Students find creating an organization might be more difficult than anticipated

Some Truman State University students have found starting an on-campus organization to be more difficult than anticipated, posing problems for students who wish to start organizations. 

The Union and Involvement Services, formerly known as the Center for Student Involvement, is in charge of approving organizations and maintaining the University’s organizational chartering process.

Last year, 14 organizations applied to become official campus organizations and nine were accepted. This semester, seven organizations have applied and are currently going through the hearing and/or chartering processes. 

The process to become an organization requires filling out an initial application for the proposed organization and once approved, the organization must go through a hearing with members of the organizational development team, which will lead to an approved organization in the chartering status. While in the chartering status, which takes approximately three weeks, the organization must create a constitution, turn in several pieces of paperwork and meet with the organization’s liaison to be placed under provisional status. After 16 successful weeks under provisional status, the organization will be recommended by its liaison to be a fully accepted, chartered organization or advised to make further changes to its mission or paperwork. 

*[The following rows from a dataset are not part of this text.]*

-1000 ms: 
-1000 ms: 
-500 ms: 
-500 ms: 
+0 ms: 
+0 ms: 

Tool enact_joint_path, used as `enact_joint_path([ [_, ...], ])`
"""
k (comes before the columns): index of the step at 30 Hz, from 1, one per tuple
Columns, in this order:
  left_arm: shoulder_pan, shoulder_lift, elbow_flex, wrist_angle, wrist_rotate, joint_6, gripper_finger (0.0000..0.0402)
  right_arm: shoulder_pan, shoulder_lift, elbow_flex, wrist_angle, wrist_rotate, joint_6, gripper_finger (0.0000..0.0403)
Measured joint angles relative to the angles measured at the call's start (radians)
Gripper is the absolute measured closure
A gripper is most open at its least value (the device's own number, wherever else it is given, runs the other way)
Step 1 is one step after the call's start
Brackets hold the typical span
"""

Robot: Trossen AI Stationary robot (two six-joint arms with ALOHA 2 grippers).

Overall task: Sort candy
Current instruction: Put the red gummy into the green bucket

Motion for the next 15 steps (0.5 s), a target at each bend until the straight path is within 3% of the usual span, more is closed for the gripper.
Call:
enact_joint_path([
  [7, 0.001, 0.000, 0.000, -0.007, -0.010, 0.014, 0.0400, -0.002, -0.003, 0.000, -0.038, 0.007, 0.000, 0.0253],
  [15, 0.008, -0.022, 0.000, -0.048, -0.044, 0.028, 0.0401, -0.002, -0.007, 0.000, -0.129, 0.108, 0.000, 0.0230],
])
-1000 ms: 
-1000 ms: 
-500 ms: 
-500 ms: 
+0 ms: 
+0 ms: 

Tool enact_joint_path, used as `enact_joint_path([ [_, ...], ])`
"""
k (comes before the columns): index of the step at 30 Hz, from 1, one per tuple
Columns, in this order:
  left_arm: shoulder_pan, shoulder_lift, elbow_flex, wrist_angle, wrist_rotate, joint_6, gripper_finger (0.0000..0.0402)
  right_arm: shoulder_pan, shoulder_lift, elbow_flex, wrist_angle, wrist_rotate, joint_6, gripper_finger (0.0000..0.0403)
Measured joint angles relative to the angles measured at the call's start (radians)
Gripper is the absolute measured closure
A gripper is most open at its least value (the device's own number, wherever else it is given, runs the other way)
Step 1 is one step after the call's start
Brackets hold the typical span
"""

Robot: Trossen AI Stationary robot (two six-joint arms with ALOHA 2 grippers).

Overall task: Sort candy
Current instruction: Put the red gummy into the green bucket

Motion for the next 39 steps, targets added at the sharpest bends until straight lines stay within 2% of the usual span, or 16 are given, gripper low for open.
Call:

In an effort to start a vegetarian and vegan club on campus, Jimmy Clemens said he faced multiple issues. U&I denied the veggie club because its mission of vegetarian and vegan advocacy was thought to pose a health risk to students, Clemens said. 

“The mission that our group was trying to do would be posing too much of a health risk on other students and for that reason, they turned us down,” Clemens said. 

Clemens said the veggie club was told during their hearing that recommending a change in lifestyle or diet without a certified nutritionist was out of the realm of what an organization could do. 

There are many clubs and organizations on campus that advocate lifestyle changes for students, Clemens said. Clemens said he thought it was unfair to deny his organization for its mission statement, but allow others to operate that are also advocating changes that could hypothetically cause health or physical risks, such as the Environmental Campus Organization. 

“I definitely understood where the University was coming from and I felt they had every right because yeah, we were advocating a change for diet,” Clemens said. “However, there were still other groups doing similar changes, so I still thought they were reasonable but definitely unfair.”

Clemens said he knew of many other students that tried to start organizations on campus but failed to be accepted for various reasons. A friend of Clemens attempted to start a “figure out your major” club, which got denied because of University academic advisers being the main resource for those services, Clemens said. 

The Roundnet Club is a new effort on campus by Zac Dwyer and his friends to play Spikeball with other groups of people. 

“To play a game, you have to have four people and it’s not the easiest to always find four people whenever you want to, so that was a big reason why we started,” Dwyer said. 

Overall, Dwyer found that while U&I were helpful in times of need, the process to become an organization took a long time and also required a lot of paperwork. 

“I heard when I came here for visit day. They said it was super easy to start an organization, and I don’t know if it’s super easy,” Dwyer said. “There is a whole lot more paperwork that has to go through like you have to write up a whole constitution … it just takes a little bit.”

U&I has received complaints in the past on the process of starting a new student organization, Laura Bates, director of the student union and campus activities, said. Bates said no process is perfect and the U&I is constantly looking to improve its services. 

Bates said the U&I never discriminates or denies an organization based on personal opinion but looks at how prepared the organization is and its steps to mitigate risk. 

“Similar to First Amendment free speech, we don’t judge on content. We’re looking at other things,” Bates said. “Just because we accept someone for chartering doesn’t mean necessarily that we as individual people respond to those ideals, but it doesn’t mean that they should not be able to be represented in the community.”

Savanna Ott, a member of the U&I organizational development team, said there are two main reasons an organization can be denied: being unprepared and not having thought out the sustainability of their organization, and not establishing the overall effectiveness of the organization. 

Ott said clubs might also be denied if they think that a similar organization or club already exists on campus. U&I encourages the proposed club to work with the already existing organization.

“We don’t place a restriction on [the number of organizations] in any way shape or form,” Bates said. “Now, we are conscious of [the] people power that we have in order to work with groups, but ultimately if the chartering group and hearing board believe they should move forward, then it’s accepted.”